Alcé la vista hacia el viejo. No me quiso mirar a la cara. Y no era porque tuviera miedo de que nos viéramos las almas, desde luego. Eso ya lo hicimos a la hora de conocernos. Lo recordaba con la misma claridad con que tenía grabada todas las demás visiones de almas. Recordaba la fortaleza de roble de aquel viejo, su empeño en hacer lo que creía correcto. Y además de parecer un tipo honrado, Ebenezar fue un buen ejemplo para un mago joven, enfadado y confuso.
Justin DuMorne me enseñó a hacer magia, pero fue Ebenezar quien me explicó por qué la hacía. Él me inculcó que la magia procede del corazón, de la esencia misma de las creencias de un mago, de lo que había elegido ser. Que el poder de un mago conllevaba también la responsabilidad de usarlo para ayudar a sus congéneres. Que había cosas que merecía la pena proteger, defender y que el mundo podía ser algo más que una jungla donde sobrevivieran los fuertes a base de pisotear a los débiles.
Ebenezar era el único hombre del planeta al que llamaba señor. En lo que a mí concernía, era el único que lo merecía.
Pero la visión del alma no es un detector de mentiras. Te muestra el corazón de otra persona, pero no ilumina todas las sombras del alma humana. No garantiza que esa persona no pueda mentirte.
Ebenezar evitó mi mirada. Y parecía avergonzado.
—Tenemos cosas que hacer, señor —dije con voz tranquila—. No sé lo que sabe sobre Kincaid, pero es un profesional. Le he pedido que venga. Necesito su ayuda.
—Sí —dijo Ebenezar.
—Y también la suya —dije—. ¿Cuento con usted?
—Sí —respondió. Me pareció detectar algo parecido al dolor en su voz—. Por supuesto.
—Pues vamos. Ya hablaremos luego.
—Bien.
Asentí. Murphy estaba allí, vestida con vaqueros, una camiseta oscura, la gorra y la chaqueta de la Cruz Roja que le había dado Kincaid. Llevaba el cinto con su pistola, y parecía algo envarada, así que deduje que se había puesto el chaleco de Kevlar.
—Vale —dije, acercándome a la furgoneta—. Ebenezar bloqueará a Mavra o al menos intentará amortiguar todo lo que haga. ¿Tiene todo lo que necesita, señor?
Ebenezar gruñó afirmativamente y se echó al hombro un par de viejas alforjas de piel.
—Bien —me mostré satisfecho—. Eso significa que nuestros principales problemas serán los renfields y sus perros malditos. Pistolas y colmillos. Tenemos que entrar y bajar hasta el sótano, si podemos. Así, si hay tiros, no alcanzarán a las personas que estén en el piso de arriba o en la habitación contigua.
—¿Y cuál es el resto del plan? —preguntó Kincaid.
—Matar a los vampiros y salvar a los rehenes —dije.
—Cuando te he preguntado por el plan —explicó Kincaid—, esperaba una respuesta que hiciera referencia, aunque fuera vagamente, a alguna táctica específica y no a señalar solo los objetivos de esta campaña.
Iba a mandarle a la mierda, pero me esforcé por controlar ese pronto. No era el momento.
—Tú eres el que más experiencia tiene en esto —contesté—. ¿Qué sugieres?
Kincaid me miró por un momento y luego asintió. Contempló a Murphy y dijo:
—Yo me inclino por una Mossberg. ¿Sabes manejar una escopeta?
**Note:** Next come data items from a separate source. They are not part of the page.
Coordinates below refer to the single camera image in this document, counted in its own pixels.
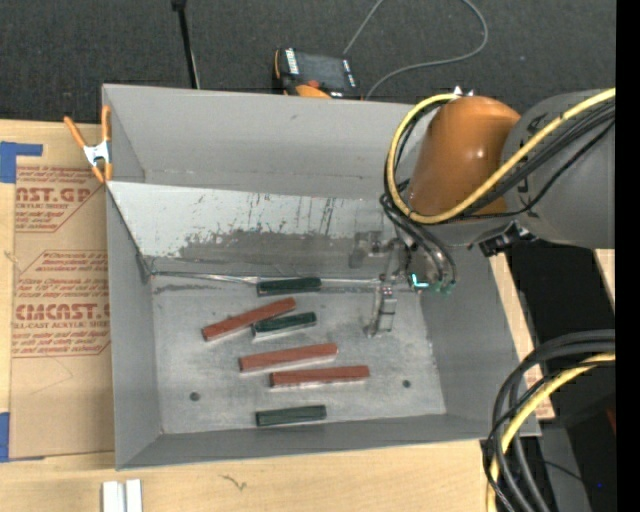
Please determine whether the dark green flat block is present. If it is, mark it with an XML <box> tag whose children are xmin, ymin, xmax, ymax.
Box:
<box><xmin>254</xmin><ymin>404</ymin><xmax>329</xmax><ymax>428</ymax></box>
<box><xmin>250</xmin><ymin>311</ymin><xmax>319</xmax><ymax>342</ymax></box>
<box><xmin>255</xmin><ymin>276</ymin><xmax>324</xmax><ymax>298</ymax></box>

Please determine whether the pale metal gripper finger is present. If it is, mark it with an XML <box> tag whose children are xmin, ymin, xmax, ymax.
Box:
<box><xmin>363</xmin><ymin>293</ymin><xmax>384</xmax><ymax>340</ymax></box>
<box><xmin>378</xmin><ymin>285</ymin><xmax>400</xmax><ymax>334</ymax></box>

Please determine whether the brown cardboard board red print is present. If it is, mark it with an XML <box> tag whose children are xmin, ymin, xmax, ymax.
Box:
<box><xmin>0</xmin><ymin>118</ymin><xmax>117</xmax><ymax>462</ymax></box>

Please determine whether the red-brown flat block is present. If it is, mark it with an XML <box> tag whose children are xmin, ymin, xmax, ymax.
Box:
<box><xmin>200</xmin><ymin>296</ymin><xmax>298</xmax><ymax>344</ymax></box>
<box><xmin>268</xmin><ymin>364</ymin><xmax>372</xmax><ymax>391</ymax></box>
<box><xmin>237</xmin><ymin>342</ymin><xmax>340</xmax><ymax>376</ymax></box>

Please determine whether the grey metal bin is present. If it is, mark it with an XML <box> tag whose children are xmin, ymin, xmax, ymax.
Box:
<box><xmin>101</xmin><ymin>83</ymin><xmax>544</xmax><ymax>472</ymax></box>

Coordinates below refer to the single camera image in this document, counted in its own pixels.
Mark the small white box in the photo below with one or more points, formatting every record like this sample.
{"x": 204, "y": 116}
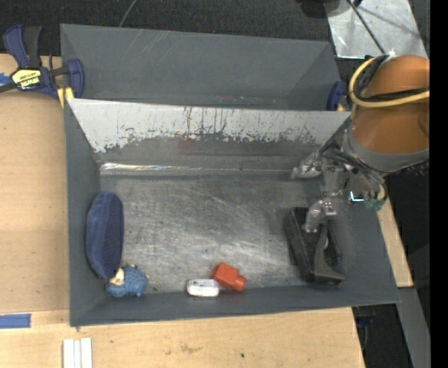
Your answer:
{"x": 203, "y": 288}

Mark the grey metal bin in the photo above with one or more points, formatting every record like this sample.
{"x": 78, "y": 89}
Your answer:
{"x": 208, "y": 213}

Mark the blue oval pouch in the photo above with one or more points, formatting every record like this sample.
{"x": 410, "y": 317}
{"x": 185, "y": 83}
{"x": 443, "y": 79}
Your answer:
{"x": 104, "y": 234}

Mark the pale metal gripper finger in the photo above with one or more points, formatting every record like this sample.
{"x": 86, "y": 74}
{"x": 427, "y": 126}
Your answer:
{"x": 318, "y": 213}

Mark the blue toy animal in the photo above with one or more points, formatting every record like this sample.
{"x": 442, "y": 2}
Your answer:
{"x": 130, "y": 284}

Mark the red plastic block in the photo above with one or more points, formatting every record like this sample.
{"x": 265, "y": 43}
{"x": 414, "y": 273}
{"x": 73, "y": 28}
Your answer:
{"x": 228, "y": 275}

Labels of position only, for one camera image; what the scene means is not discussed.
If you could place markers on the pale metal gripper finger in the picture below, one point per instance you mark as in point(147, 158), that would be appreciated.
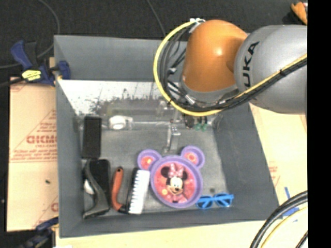
point(168, 141)
point(175, 139)

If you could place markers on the purple mouse-eared plate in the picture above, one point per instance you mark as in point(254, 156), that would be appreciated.
point(175, 182)

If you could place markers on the white tape roll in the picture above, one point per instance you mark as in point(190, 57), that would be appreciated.
point(117, 123)

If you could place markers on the grey metal bin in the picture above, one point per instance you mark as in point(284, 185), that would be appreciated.
point(240, 151)

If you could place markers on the black brush white bristles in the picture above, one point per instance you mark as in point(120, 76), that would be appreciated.
point(138, 192)

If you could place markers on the blue sunglasses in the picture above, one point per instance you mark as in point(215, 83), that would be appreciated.
point(214, 201)

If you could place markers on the black flat block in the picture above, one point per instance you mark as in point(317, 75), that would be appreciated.
point(91, 137)

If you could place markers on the brown cardboard board red print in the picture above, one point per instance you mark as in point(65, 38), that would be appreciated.
point(31, 128)
—Sí —respondió Murphy—. Pero estaremos en un espacio reducido. Necesitamos armas potentes para contener cualquier ataque, pero el cañón no puede ser muy largo.
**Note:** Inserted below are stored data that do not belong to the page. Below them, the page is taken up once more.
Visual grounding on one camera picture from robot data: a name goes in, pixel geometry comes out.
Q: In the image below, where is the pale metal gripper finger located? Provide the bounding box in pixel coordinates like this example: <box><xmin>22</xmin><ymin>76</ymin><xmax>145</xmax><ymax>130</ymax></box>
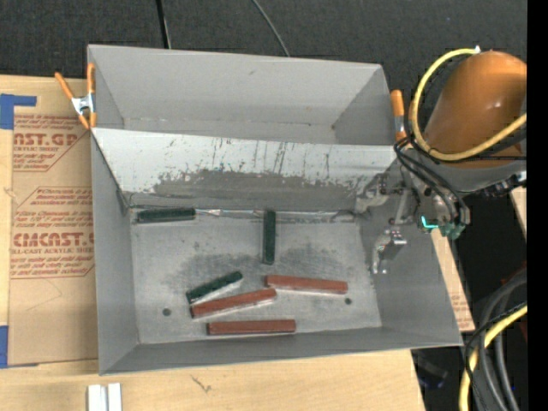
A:
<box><xmin>370</xmin><ymin>227</ymin><xmax>408</xmax><ymax>276</ymax></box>
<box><xmin>354</xmin><ymin>174</ymin><xmax>389</xmax><ymax>213</ymax></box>

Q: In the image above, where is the red-brown flat block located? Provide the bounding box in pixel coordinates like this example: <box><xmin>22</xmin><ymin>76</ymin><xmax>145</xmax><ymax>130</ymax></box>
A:
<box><xmin>262</xmin><ymin>273</ymin><xmax>349</xmax><ymax>296</ymax></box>
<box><xmin>188</xmin><ymin>287</ymin><xmax>279</xmax><ymax>320</ymax></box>
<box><xmin>205</xmin><ymin>319</ymin><xmax>298</xmax><ymax>337</ymax></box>

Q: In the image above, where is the dark green flat block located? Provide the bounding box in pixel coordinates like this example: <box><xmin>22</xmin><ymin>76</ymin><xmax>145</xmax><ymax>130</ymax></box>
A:
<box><xmin>136</xmin><ymin>206</ymin><xmax>198</xmax><ymax>224</ymax></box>
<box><xmin>260</xmin><ymin>210</ymin><xmax>278</xmax><ymax>266</ymax></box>
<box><xmin>184</xmin><ymin>270</ymin><xmax>246</xmax><ymax>306</ymax></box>

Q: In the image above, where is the grey metal bin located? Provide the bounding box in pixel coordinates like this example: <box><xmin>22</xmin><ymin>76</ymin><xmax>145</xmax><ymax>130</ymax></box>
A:
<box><xmin>86</xmin><ymin>44</ymin><xmax>466</xmax><ymax>377</ymax></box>

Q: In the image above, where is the brown cardboard board, red print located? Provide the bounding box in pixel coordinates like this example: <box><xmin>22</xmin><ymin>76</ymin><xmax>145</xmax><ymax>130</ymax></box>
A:
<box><xmin>0</xmin><ymin>74</ymin><xmax>477</xmax><ymax>370</ymax></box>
Kincaid la miró fijamente y dijo:
—Pero esas armas son ilegales. —Después se metió en la furgoneta y sacó una escopeta de cañones tan recortados que apenas había espacio para situar la mano de apoyo. Murphy resopló y estudió la escopeta mientras Kincaid volvía para rebuscar en la furgoneta una vez más.
En lugar de una segunda escopeta, sacó un arma hecha de sencillo y opaco acero. Su diseño era como el de una lanza de matar jabalíes, de las que se utilizaban en la Edad Media; la vara era de un metro y medio de longitud y tenía un brazo mucho más corto y transversal cerca de su extremo coronado por treinta centímetros letales de hoja negra mate, tan ancha como mi mano en la base y rematada con un afilada punta. Aquella lanza pesaba lo suficiente para que el que la blandiese pudiese desmembrar y cortar con su filo tan fácilmente como empujar con su punta. El otro extremo de la lanza, terminaba en una especie de protuberancia metálica y de aspecto bulboso, quizá un contrapeso. Una doble protuberancia parecida emergía de la vara en la base de la punta.
—Una lanza mágica. —Y luego añadí con mi mejor imitación de Elmer Gruñón—: «Y ahoda cilencio amigoz, vamoz a cazar vampiroz».
Kincaid me dedicó una sonrisa que habría hecho que los perros rompieran a aullar histéricos.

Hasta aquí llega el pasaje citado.